Thanks for the tip about the wedding dress! Mine's been in the closet for 13 years and the tulle hem is pretty grubby so the whole video is really helpful!
I wish I would have had this stain remover combination when my teenagers were little. Especially after my daughter made a sticky strawberry mess of one of her dresses after a trip to farmers market. We went to see grandma afterwards and her solution to cleaning the dress was bleach. So our vividly pink dress was bleached so much that it was not longer bright pink. It was more of a washed out pink. I was horrified. My mother in law had good intentions. The dress became a play dress after that. I always used oxyclean for stains. Even having used it to clean blood and dirt out of my oldest's clothes. He was always really hard on them. Especially his school clothes.

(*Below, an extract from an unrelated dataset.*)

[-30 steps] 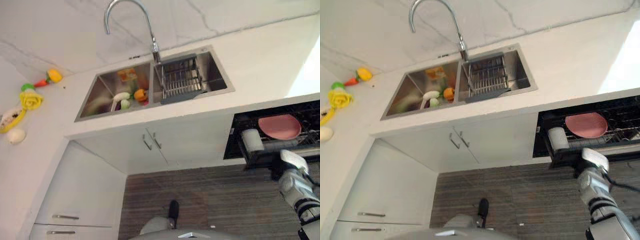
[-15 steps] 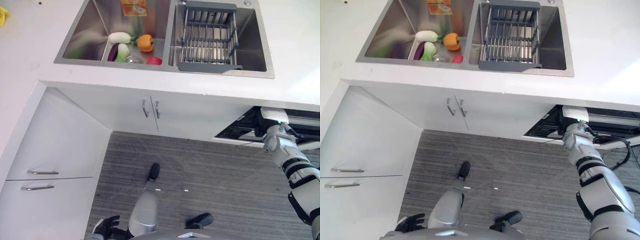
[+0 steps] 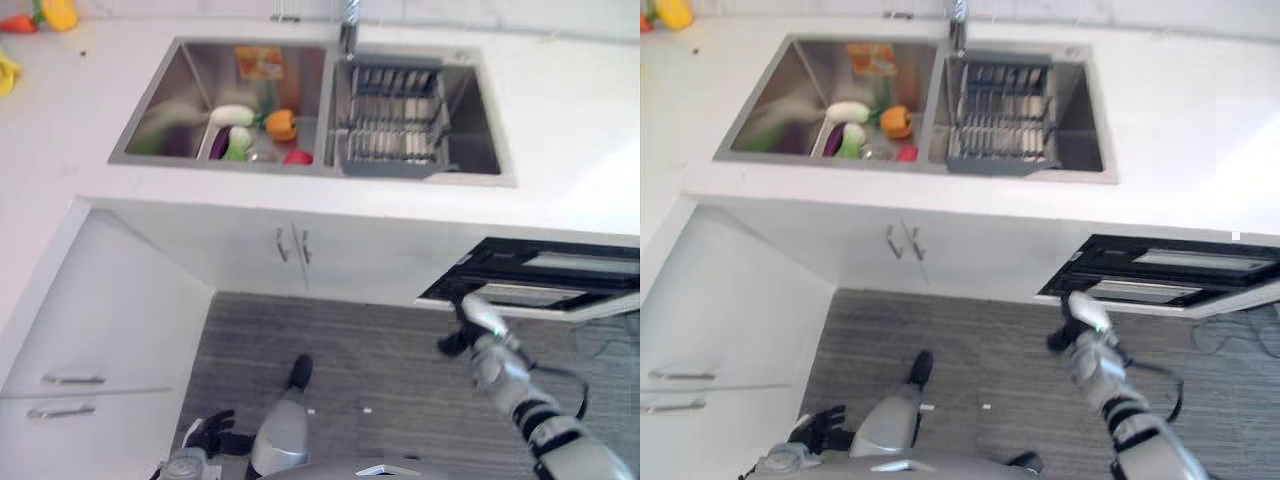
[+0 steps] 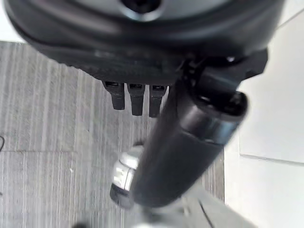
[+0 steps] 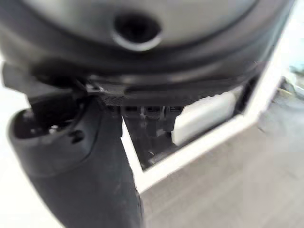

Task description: Place the dishes in the dishwasher.

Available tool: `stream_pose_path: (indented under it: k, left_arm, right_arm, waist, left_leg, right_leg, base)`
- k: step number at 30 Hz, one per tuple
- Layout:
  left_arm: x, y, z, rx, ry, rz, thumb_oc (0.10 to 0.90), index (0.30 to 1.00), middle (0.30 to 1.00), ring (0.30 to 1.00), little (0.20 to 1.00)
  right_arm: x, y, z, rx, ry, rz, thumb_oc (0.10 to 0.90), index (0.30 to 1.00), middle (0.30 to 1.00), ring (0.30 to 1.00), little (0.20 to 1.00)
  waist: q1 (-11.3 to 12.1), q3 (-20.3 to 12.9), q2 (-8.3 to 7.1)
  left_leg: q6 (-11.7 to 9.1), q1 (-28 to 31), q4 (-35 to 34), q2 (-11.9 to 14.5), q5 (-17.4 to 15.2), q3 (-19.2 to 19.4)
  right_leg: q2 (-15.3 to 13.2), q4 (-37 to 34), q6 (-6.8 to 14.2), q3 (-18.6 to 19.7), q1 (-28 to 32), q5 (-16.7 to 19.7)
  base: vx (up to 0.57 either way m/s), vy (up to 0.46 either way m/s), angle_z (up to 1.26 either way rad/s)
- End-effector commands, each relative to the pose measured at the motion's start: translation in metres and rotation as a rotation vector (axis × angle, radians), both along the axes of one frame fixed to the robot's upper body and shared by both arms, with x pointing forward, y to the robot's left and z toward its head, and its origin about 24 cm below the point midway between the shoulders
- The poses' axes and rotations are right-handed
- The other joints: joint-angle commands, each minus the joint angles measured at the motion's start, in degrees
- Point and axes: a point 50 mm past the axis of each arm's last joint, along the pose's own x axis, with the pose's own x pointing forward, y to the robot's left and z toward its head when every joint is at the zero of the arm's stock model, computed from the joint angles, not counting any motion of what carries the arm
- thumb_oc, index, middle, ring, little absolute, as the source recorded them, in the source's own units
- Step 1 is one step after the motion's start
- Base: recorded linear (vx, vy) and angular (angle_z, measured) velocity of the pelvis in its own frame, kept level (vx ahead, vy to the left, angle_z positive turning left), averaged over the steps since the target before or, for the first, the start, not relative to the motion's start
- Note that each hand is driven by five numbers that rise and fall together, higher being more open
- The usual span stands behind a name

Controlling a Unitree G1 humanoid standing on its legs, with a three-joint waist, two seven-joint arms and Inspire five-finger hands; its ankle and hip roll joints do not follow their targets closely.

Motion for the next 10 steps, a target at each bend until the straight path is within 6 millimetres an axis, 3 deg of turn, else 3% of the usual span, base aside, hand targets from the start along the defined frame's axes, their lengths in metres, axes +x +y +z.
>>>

hydrogen peroxide and baking soda mixed together is essentially a bleach, so it will lighten fabrics where it is placed, especially if in the sun. just a heads up if you try this on your own clothes
For blood you want enzymatic puppy stain cleaner, from the pet store. It literally digests proteins. Oxyclean is a hydrogen peroxide bleach, it’s very hit or miss on minor blood stains and seriously? You will not know how you lived without this stuff. Fixes the hell of period stains. Do not waste your time mixing peroxide and baking soda, or vinegar and baking soda. An acid and a base make water. Sticky stuff is what soap is for. It’s just sugar.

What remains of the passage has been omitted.